HTTPS SSH

README

To get all the tools and data, assuming an unix-like environment, one should use the git command to create a local repository:

git clone git@bitbucket.org:phyloviz/popsim-analysis.git
cd popsim-analysis

The popsim-analysis directory should contain the following files:

build.xml  graphics-cumulative-seb.R  lib/  mlst-datasets/  README.md  src/

Notice the build.xml file which the Apache Ant tool reads for compilation instructions. To compile all the code, simply run:

ant

MLST datasets

MLST datasets can be download from public databases (e.g. mlst.net, pubmlst.org). The package net.phyloviz.soap provides means to list the MLST datasets available in the public databases and to download the selected ones. It downloads both the sequence type (ST) profiles and the allelic sequences from each housekeeping gene.

Besides the nine datasets already available in the mlst-datasets/ subdirectory, one can download additional ones. To list the available ones, one can run the following command:

java -cp bin/.:lib/* net.phyloviz.soap.Download 0

Each line corresponds to a dataset, being composed of an identifier, an acronym and a description. To download a particular dataset, one can needs to specify the corresponding identifier and an output directory, as in the following example:

java -cp bin/.:lib/* net.phyloviz.soap.Download 120 ./mlst-datasets/

Tools for the analysis of MLST datasets

The package net.phyloviz.nlvgraph provides a way to compute a graph linking all STs sharing n-allelic differences. It also enables the computation of the compactness and clustering indexes.

The package net.phyloviz.msn provides a way to compute the number of possible minimum spanning trees (MSTs) contained in a given nLV graph and associated statistics.

Counting Trees

The tool needs some parameters, namely the level or the number of allelic differences between STs, the size of the thread pool for parallel computation, the BURST rule level to be considered, and the file with profiles.

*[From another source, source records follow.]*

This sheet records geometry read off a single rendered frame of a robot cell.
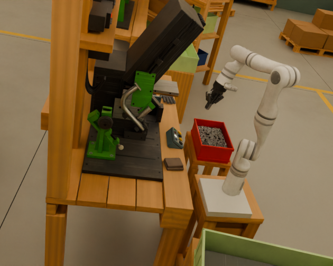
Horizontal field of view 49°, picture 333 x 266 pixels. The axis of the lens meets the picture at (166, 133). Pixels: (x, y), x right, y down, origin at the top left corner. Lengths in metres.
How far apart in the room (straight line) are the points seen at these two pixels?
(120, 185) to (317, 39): 6.68
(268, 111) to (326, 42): 6.60
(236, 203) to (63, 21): 1.22
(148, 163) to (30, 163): 1.55
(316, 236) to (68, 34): 2.73
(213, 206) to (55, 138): 0.85
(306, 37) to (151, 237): 5.93
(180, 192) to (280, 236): 1.54
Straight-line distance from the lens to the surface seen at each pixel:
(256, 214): 2.01
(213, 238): 1.69
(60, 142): 1.56
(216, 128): 2.51
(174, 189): 1.88
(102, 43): 1.65
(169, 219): 1.85
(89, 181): 1.87
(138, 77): 2.10
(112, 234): 2.80
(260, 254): 1.77
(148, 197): 1.83
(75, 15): 1.31
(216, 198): 1.94
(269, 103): 1.64
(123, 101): 2.09
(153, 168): 1.98
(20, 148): 3.51
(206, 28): 4.90
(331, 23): 8.56
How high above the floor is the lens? 2.14
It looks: 33 degrees down
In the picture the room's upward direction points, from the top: 14 degrees clockwise
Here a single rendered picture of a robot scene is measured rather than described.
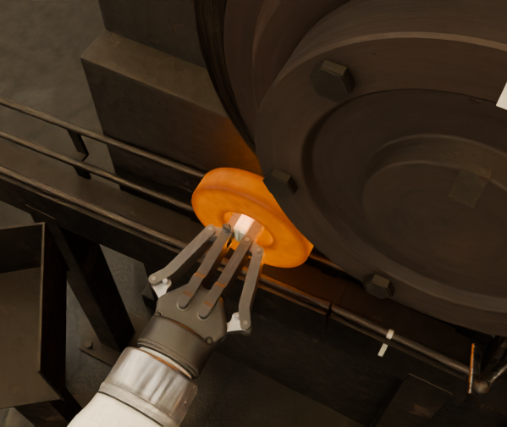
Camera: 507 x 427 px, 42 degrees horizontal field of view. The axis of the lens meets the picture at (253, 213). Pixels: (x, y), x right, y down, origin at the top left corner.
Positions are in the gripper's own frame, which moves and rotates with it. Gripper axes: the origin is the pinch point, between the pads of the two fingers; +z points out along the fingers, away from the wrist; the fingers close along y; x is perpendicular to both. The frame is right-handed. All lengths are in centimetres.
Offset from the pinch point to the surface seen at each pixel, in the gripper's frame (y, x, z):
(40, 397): -17.4, -18.5, -27.9
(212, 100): -9.6, 6.4, 8.4
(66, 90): -91, -83, 53
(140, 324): -32, -80, 1
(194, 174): -11.7, -6.7, 5.1
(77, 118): -82, -82, 46
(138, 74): -19.6, 6.4, 7.8
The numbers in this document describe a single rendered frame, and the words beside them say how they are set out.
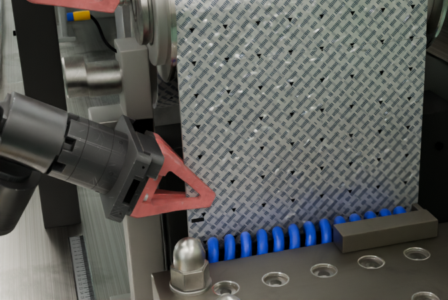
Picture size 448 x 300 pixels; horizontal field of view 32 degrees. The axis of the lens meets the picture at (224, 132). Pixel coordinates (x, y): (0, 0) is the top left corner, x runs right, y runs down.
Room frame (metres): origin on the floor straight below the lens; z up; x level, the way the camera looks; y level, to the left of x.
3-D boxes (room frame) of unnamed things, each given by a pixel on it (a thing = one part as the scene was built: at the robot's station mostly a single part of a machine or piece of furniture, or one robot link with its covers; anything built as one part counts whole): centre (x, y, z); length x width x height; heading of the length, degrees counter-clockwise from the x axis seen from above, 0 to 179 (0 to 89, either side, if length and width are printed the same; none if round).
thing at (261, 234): (0.66, -0.08, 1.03); 0.21 x 0.04 x 0.03; 103
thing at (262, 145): (0.68, -0.08, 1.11); 0.23 x 0.01 x 0.18; 103
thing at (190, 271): (0.58, 0.04, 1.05); 0.04 x 0.04 x 0.04
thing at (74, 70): (0.73, 0.14, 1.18); 0.04 x 0.02 x 0.04; 13
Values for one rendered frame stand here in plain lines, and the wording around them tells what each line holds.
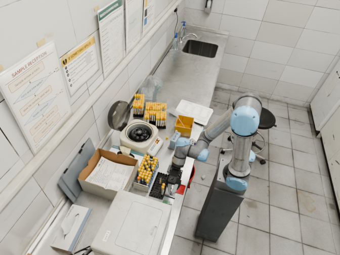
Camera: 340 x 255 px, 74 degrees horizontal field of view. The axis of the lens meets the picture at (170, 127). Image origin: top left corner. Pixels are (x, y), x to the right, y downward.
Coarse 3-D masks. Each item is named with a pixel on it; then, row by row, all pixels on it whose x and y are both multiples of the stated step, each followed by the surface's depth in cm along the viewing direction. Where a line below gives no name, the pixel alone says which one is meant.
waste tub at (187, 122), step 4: (180, 116) 181; (184, 116) 180; (188, 116) 180; (176, 120) 176; (184, 120) 183; (188, 120) 182; (192, 120) 182; (176, 124) 178; (180, 124) 186; (184, 124) 186; (188, 124) 186; (192, 124) 174; (176, 128) 173; (180, 128) 172; (184, 128) 171; (188, 128) 171; (180, 132) 175; (184, 132) 174; (188, 132) 174; (184, 136) 178; (188, 136) 177
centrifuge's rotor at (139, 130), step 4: (136, 128) 166; (140, 128) 167; (144, 128) 169; (132, 132) 163; (136, 132) 165; (140, 132) 162; (144, 132) 166; (148, 132) 165; (132, 136) 160; (136, 136) 162; (140, 136) 163; (144, 136) 162; (148, 136) 163; (132, 140) 160; (136, 140) 159; (140, 140) 159; (144, 140) 160
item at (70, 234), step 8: (72, 208) 127; (80, 208) 127; (88, 208) 127; (72, 216) 119; (80, 216) 124; (88, 216) 124; (64, 224) 116; (72, 224) 120; (80, 224) 121; (88, 224) 127; (64, 232) 114; (72, 232) 118; (80, 232) 119; (56, 240) 115; (64, 240) 115; (72, 240) 115; (80, 240) 121; (56, 248) 115; (64, 248) 112; (72, 248) 113
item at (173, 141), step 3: (177, 132) 167; (174, 135) 165; (177, 135) 165; (180, 135) 169; (174, 138) 163; (177, 138) 163; (171, 141) 162; (174, 141) 161; (171, 144) 164; (174, 144) 163; (168, 147) 168; (171, 147) 166; (174, 147) 165; (174, 150) 167
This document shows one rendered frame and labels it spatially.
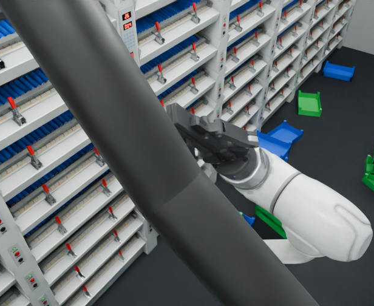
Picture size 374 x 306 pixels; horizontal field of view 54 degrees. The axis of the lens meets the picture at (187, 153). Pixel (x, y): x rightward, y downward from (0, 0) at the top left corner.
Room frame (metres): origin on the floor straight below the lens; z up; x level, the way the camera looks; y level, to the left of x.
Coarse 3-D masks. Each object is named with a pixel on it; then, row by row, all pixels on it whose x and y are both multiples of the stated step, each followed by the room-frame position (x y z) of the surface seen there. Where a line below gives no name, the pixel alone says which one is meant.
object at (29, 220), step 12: (96, 168) 1.12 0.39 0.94; (108, 168) 1.16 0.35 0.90; (60, 180) 1.03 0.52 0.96; (72, 180) 1.04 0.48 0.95; (84, 180) 1.05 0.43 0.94; (60, 192) 0.98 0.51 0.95; (72, 192) 0.99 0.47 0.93; (48, 204) 0.92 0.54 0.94; (60, 204) 0.94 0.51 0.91; (12, 216) 0.83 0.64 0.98; (24, 216) 0.85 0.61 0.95; (36, 216) 0.86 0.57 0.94; (24, 228) 0.81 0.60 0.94
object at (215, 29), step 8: (224, 8) 1.87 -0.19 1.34; (216, 24) 1.85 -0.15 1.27; (208, 32) 1.88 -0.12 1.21; (216, 32) 1.85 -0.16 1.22; (224, 40) 1.89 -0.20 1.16; (224, 48) 1.89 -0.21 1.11; (216, 56) 1.84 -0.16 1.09; (224, 56) 1.90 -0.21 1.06; (208, 64) 1.87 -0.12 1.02; (216, 64) 1.84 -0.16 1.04; (224, 64) 1.90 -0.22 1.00; (216, 72) 1.84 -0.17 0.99; (224, 72) 1.91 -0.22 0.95; (216, 80) 1.84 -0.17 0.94; (216, 88) 1.85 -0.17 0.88; (208, 96) 1.87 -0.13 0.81; (216, 96) 1.85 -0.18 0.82; (216, 104) 1.86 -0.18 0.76; (208, 120) 1.86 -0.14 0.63; (208, 168) 1.85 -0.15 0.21; (216, 176) 1.91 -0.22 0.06
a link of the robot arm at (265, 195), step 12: (276, 156) 0.53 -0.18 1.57; (276, 168) 0.50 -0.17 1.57; (288, 168) 0.50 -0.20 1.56; (276, 180) 0.47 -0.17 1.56; (288, 180) 0.47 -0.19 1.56; (240, 192) 0.49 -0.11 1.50; (252, 192) 0.47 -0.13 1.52; (264, 192) 0.46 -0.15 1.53; (276, 192) 0.45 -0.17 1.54; (264, 204) 0.46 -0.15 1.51
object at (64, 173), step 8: (88, 152) 1.17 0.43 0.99; (80, 160) 1.12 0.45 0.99; (72, 168) 1.08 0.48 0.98; (56, 176) 1.03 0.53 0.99; (64, 176) 1.05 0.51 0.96; (48, 184) 0.99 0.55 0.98; (32, 192) 0.94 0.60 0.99; (40, 192) 0.95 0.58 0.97; (24, 200) 0.90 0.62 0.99; (32, 200) 0.91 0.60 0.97; (16, 208) 0.87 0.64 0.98; (24, 208) 0.88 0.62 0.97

For example, to count the number of trees between STs differing at a single locus, going up to the STID BURST rule level, one use the following example:

java -cp bin/.:lib/*:lib/netlib/* net.phyloviz.msn.TreeStats 1 4 5 mlst-datasets/efaecium/efaecium.st.csv 

and to count the number of trees between STs connected up to two allelic differences, going up to the TLV BURST rule level, one use the following example:

java -cp bin/.:lib/*:lib/netlib/* net.phyloviz.msn.TreeStats 2 4 3 mlst-datasets/efaecium/efaecium.st.csv 

Counting Trees for generic networks

To count the number of trees, and for edge statistics (SEB), for a generic network you only need a file with the edgelist of the network and the maximum node identifier. For example, with a network with 5 nodes "simplenet" you could use the following example:

java -cp bin/.:lib/*:lib/netlib/* net.phyloviz.msn.TreeStatsGeneric simplenet 5

Here we assume that node identifiers start with the number 1. If it starts with 0 you should replace the 5 by 4.

Plotting the results

The script graphics-cumulative-seb.R uses the result files from the TreeStats program and plots the cumulative distribution of the Spanning Edge Betweenness (SEB) of all edges, in the forest of all CCs, calculated at the SLV level by the goeBURST algorithm.

Inside the script, one can specify the directory where the datasets are contained (topdirectory variable) and which is the extension of the file containing the edge statistics for each dataset (extension variable).

It computes a graphic per dataset in its own PDF file AllCCsEdges-cumulative-normalized-<dataset>.pdf. An additional PDF file AllCCsEdges-AllDatasets-cumulative.pdf is also generated containing an overlay of all cumulative distribution of the Spanning Edge Betweenness of all datasets.